2. Secure, Unalterable Audit Trails: Tracks who did what, when, and why (if applicable) for every piece of data entered or changed. It should be automatic and impossible for users to disable or modify.
3. Robust Security & Access Control: Unique user IDs and passwords, role-based permissions (e.g., data entry vs. monitor vs. investigator), session timeouts, and protection against unauthorized access.
4. Data Integrity Features (ALCOA+): Beyond the basic ALCOA, think ALCOA+ (adding Complete, Consistent, Enduring, Available). Use built-in edit checks (e.g., date ranges, valid values), prompts for required fields, and clear data entry interfaces.
5. Compliant E-Signatures (If Used): If investigators or others sign electronically, the system must meet the strict Part 11 requirements (or equivalent local regulations).
6. Comprehensive SOPs: Clear, detailed procedures covering everything from user setup and training to data entry, query resolution, system maintenance, validation, security management, and data backup/archiving.
7. Documented Training: Proof that everyone using the system understands their roles, responsibilities, and how to use the system according to the SOPs and regulations.
8. Reliable Data Export & Archiving: Ability to accurately export data in usable formats (e.g., CSV, SAS) for analysis and submission. Clear procedures for long-term data archiving according to regulatory retention periods.

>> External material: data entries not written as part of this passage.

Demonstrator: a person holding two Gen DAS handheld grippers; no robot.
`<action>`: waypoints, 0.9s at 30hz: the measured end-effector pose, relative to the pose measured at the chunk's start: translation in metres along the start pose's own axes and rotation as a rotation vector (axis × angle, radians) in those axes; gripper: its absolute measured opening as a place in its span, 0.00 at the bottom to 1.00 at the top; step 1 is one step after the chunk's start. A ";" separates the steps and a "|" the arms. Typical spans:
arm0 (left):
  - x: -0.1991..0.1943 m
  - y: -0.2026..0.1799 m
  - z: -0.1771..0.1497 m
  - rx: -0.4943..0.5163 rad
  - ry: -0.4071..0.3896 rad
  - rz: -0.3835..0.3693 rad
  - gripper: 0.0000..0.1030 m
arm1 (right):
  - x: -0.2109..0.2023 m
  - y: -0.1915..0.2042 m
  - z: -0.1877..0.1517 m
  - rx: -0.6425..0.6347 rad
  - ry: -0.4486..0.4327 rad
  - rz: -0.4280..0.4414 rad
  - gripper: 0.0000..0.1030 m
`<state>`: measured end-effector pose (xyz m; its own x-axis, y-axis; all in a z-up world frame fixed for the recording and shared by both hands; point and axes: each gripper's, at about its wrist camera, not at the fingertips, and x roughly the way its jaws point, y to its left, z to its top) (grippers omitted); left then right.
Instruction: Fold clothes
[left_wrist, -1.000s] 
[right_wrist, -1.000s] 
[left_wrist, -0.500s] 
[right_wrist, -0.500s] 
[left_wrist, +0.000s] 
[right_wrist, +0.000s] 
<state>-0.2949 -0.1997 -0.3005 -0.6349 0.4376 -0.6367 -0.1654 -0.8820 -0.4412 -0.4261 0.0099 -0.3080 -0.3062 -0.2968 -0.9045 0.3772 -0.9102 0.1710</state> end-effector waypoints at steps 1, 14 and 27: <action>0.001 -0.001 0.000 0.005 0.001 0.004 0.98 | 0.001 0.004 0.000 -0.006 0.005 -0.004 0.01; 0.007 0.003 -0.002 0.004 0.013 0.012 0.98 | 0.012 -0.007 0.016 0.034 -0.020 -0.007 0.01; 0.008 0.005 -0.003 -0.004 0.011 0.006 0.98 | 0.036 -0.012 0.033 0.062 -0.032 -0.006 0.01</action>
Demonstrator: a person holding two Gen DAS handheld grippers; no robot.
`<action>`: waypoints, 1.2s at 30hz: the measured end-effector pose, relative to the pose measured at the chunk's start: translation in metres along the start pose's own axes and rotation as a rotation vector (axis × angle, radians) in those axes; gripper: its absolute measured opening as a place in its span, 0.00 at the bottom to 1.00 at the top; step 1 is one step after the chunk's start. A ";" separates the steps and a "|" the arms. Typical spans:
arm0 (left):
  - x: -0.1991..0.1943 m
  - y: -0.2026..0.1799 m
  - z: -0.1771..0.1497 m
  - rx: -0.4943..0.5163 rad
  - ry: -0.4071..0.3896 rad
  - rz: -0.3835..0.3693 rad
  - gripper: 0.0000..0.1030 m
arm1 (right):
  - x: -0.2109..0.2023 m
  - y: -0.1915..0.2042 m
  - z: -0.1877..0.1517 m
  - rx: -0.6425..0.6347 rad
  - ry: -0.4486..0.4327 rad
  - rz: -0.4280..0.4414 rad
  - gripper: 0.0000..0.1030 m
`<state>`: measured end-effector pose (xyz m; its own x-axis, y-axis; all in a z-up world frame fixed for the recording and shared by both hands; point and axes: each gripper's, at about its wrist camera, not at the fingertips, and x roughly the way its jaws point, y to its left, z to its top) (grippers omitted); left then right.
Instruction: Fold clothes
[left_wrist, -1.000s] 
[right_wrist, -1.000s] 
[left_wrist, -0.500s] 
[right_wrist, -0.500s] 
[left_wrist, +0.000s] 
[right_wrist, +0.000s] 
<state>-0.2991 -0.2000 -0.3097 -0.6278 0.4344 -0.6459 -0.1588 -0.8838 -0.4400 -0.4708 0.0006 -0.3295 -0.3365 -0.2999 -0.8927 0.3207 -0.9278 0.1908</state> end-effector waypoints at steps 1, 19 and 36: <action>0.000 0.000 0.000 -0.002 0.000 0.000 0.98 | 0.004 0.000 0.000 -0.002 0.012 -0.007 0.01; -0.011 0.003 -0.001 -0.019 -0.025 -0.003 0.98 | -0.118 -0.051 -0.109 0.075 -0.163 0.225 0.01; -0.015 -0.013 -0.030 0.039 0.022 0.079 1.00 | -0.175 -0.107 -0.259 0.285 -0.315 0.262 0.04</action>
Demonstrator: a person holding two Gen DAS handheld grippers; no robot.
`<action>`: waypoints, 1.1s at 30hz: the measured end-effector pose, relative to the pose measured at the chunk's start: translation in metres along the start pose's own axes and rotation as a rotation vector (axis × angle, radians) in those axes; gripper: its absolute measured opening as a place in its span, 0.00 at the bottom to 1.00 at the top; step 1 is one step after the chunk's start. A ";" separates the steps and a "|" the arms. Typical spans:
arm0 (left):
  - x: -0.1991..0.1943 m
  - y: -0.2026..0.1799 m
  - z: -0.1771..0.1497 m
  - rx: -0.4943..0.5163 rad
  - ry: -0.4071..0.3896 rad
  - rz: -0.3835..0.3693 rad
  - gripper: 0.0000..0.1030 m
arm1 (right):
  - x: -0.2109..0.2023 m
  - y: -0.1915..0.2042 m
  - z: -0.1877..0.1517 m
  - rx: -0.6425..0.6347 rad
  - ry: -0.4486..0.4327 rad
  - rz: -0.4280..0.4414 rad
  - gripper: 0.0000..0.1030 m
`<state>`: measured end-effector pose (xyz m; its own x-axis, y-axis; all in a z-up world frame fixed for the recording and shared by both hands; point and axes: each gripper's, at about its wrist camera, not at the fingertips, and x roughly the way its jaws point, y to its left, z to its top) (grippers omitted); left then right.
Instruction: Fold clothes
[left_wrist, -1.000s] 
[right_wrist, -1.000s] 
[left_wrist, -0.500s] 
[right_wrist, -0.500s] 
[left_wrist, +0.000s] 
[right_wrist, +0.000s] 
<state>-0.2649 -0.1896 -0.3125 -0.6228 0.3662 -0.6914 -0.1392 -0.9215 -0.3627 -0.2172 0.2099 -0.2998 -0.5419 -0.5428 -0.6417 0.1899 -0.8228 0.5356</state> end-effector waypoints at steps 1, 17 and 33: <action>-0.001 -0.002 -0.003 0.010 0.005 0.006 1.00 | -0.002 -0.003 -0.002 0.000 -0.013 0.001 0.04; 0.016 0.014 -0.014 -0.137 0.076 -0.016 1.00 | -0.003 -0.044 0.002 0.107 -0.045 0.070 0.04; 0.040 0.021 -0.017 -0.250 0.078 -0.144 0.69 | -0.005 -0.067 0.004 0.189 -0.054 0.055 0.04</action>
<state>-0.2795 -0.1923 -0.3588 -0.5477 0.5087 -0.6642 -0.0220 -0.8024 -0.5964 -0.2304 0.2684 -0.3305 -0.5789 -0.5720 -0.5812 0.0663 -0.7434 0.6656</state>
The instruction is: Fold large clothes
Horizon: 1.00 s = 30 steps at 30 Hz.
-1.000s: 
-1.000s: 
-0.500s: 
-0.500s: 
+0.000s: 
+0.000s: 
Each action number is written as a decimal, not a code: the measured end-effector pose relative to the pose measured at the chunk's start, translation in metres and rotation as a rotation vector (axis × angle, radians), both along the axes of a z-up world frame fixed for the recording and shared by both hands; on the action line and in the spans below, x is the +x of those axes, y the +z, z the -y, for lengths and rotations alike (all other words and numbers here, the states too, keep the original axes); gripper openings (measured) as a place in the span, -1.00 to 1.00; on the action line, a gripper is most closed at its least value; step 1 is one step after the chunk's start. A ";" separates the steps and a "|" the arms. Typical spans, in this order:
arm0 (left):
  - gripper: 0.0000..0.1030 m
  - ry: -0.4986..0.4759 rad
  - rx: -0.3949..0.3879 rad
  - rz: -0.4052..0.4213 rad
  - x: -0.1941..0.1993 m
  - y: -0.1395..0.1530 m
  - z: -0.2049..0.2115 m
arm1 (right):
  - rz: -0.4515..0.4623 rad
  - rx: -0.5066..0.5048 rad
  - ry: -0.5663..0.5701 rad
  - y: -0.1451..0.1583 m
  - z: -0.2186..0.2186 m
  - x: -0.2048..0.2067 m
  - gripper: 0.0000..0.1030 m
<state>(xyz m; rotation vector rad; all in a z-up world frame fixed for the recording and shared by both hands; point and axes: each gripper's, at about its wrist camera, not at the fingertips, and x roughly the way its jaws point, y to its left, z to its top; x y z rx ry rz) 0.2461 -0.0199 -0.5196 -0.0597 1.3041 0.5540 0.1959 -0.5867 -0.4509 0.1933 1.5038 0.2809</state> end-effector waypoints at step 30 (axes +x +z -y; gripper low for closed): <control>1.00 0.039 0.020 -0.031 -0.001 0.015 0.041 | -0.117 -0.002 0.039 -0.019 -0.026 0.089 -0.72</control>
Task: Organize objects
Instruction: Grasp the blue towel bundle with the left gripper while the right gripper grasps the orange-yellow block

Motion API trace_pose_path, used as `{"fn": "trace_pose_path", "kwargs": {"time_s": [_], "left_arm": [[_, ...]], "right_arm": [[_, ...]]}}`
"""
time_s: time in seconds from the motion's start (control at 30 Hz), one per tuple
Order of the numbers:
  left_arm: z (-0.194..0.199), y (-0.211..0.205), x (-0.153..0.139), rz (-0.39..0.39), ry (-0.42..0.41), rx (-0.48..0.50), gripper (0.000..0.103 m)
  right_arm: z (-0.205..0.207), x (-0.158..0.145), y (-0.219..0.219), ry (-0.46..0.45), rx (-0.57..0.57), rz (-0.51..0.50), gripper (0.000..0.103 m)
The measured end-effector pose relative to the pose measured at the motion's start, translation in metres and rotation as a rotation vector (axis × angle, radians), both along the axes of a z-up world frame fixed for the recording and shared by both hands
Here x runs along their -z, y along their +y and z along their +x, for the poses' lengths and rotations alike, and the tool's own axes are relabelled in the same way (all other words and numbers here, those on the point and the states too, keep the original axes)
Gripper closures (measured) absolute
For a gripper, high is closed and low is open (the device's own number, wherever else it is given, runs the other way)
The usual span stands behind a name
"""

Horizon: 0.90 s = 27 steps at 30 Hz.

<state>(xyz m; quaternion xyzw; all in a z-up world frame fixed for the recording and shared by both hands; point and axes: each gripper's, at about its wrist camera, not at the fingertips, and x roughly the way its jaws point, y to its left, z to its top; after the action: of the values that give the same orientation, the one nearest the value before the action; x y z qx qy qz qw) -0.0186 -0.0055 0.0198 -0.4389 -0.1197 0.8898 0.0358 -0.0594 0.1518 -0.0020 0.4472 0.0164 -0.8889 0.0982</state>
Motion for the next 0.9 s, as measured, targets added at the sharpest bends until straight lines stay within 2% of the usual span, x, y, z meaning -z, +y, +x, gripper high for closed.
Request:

Putting it into Practice: Example Scenario

Let's say 'CardioInnovate Inc.' is running a clinical study in the US and EU for its new coronary stent ('FlowRight Stent'). They choose a commercial, cloud-based Electronic Case Report Form vendor.
1. Vendor Qualification: CardioInnovate audits the vendor, reviewing their validation documentation, security procedures, Part 11 / ISO 14155 compliance statements, and SOPs.
2. System Setup & Validation: They configure the eCRF based on their specific study protocol (e.g., forms for baseline characteristics, procedure details, follow-up visits, adverse event reporting). CardioInnovate performs User Acceptance Testing (UAT) to confirm the setup matches the protocol and functions correctly for their study, documenting this validation.
3. SOPs: They develop study-specific SOPs detailing how site staff will enter data, how monitors will review it, how queries will be managed, and how investigators will sign off on records (using Part 11 compliant e-signatures).
4. Training: All site coordinators, investigators, and monitors receive documented training on the eCRF system and the study-specific SOPs before the first patient is enrolled.
5. Data Entry & Monitoring: Site staff enter patient data directly into the eCRF during visits. Built-in edit checks flag potential errors (e.g., an invalid date). Monitors review data remotely, issuing electronic queries for discrepancies. Audit trails record all entries, changes, and queries.
6. Data Lock & Export: Once data cleaning is complete, authorized personnel electronically lock the database. The data is then exported in a validated manner for statistical analysis and inclusion in the FDA submission and the CER for MDR.


Choosing Your Path: Build vs. Buy

Developing a fully compliant Electronic Case Report Form system from scratch is incredibly complex and resource-intensive due to the validation burden. Most companies, especially smaller ones, opt to use established eCRF vendors who specialize in clinical trials and regulatory compliance. However, using a vendor doesn't absolve you of responsibility. You still need to qualify the vendor and validate the system for your specific intended use.

The Bottom Line

eCRFs are powerful tools for managing medical device clinical data efficiently and accurately. But "electronic" doesn't automatically mean "compliant." You need to ensure your system and processes rigorously meet the requirements of ISO 14155 and/or FDA 21 CFR Part 11 (and Part 812). Investing time in proper validation, SOPs, training, and choosing the right system is crucial for generating trustworthy clinical evidence, achieving regulatory success, and ultimately, ensuring your device is safe and effective for patients.